EXERCISE OBJECTIVE>
Copy out all of the data that follows, exactly as it appears.

GIVEN DATA>
= Beginning of Section =

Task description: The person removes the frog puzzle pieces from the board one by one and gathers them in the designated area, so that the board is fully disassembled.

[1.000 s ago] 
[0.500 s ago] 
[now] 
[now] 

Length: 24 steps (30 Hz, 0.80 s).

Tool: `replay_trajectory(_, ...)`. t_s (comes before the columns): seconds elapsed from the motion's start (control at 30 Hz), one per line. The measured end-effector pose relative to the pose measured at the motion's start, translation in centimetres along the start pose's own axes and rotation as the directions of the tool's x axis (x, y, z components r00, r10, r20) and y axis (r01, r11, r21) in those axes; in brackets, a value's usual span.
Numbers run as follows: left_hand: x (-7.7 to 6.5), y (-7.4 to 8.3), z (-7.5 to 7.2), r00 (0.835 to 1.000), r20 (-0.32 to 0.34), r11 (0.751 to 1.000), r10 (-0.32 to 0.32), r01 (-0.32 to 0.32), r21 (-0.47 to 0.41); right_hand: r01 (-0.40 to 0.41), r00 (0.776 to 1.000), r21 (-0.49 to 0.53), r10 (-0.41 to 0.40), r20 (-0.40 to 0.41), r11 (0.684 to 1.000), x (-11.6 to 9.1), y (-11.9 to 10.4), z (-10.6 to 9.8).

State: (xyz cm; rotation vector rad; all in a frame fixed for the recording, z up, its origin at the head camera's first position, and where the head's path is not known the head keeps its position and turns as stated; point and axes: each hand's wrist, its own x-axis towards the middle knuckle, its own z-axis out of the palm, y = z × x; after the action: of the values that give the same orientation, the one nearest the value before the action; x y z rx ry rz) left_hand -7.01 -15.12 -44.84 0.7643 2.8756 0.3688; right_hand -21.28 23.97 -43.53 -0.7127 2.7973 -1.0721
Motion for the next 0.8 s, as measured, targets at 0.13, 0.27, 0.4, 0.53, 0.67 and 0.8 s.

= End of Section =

WRITTEN SOLUTION>
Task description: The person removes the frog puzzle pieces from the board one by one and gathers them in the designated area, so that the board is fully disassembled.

[1.000 s ago] 
[0.500 s ago] 
[now] 
[now] 

Length: 24 steps (30 Hz, 0.80 s).

Tool: `replay_trajectory(_, ...)`. t_s (comes before the columns): seconds elapsed from the motion's start (control at 30 Hz), one per line. The measured end-effector pose relative to the pose measured at the motion's start, translation in centimetres along the start pose's own axes and rotation as the directions of the tool's x axis (x, y, z components r00, r10, r20) and y axis (r01, r11, r21) in those axes; in brackets, a value's usual span.
Numbers run as follows: left_hand: x (-7.7 to 6.5), y (-7.4 to 8.3), z (-7.5 to 7.2), r00 (0.835 to 1.000), r20 (-0.32 to 0.34), r11 (0.751 to 1.000), r10 (-0.32 to 0.32), r01 (-0.32 to 0.32), r21 (-0.47 to 0.41); right_hand: r01 (-0.40 to 0.41), r00 (0.776 to 1.000), r21 (-0.49 to 0.53), r10 (-0.41 to 0.40), r20 (-0.40 to 0.41), r11 (0.684 to 1.000), x (-11.6 to 9.1), y (-11.9 to 10.4), z (-10.6 to 9.8).

State: (xyz cm; rotation vector rad; all in a frame fixed for the recording, z up, its origin at the head camera's first position, and where the head's path is not known the head keeps its position and turns as stated; point and axes: each hand's wrist, its own x-axis towards the middle knuckle, its own z-axis out of the palm, y = z × x; after the action: of the values that give the same orientation, the one nearest the value before the action; x y z rx ry rz) left_hand -7.01 -15.12 -44.84 0.7643 2.8756 0.3688; right_hand -21.28 23.97 -43.53 -0.7127 2.7973 -1.0721
Motion for the next 0.8 s, as measured, targets at 0.13, 0.27, 0.4, 0.53, 0.67 and 0.8 s.

Nothing more is needed for this exercise.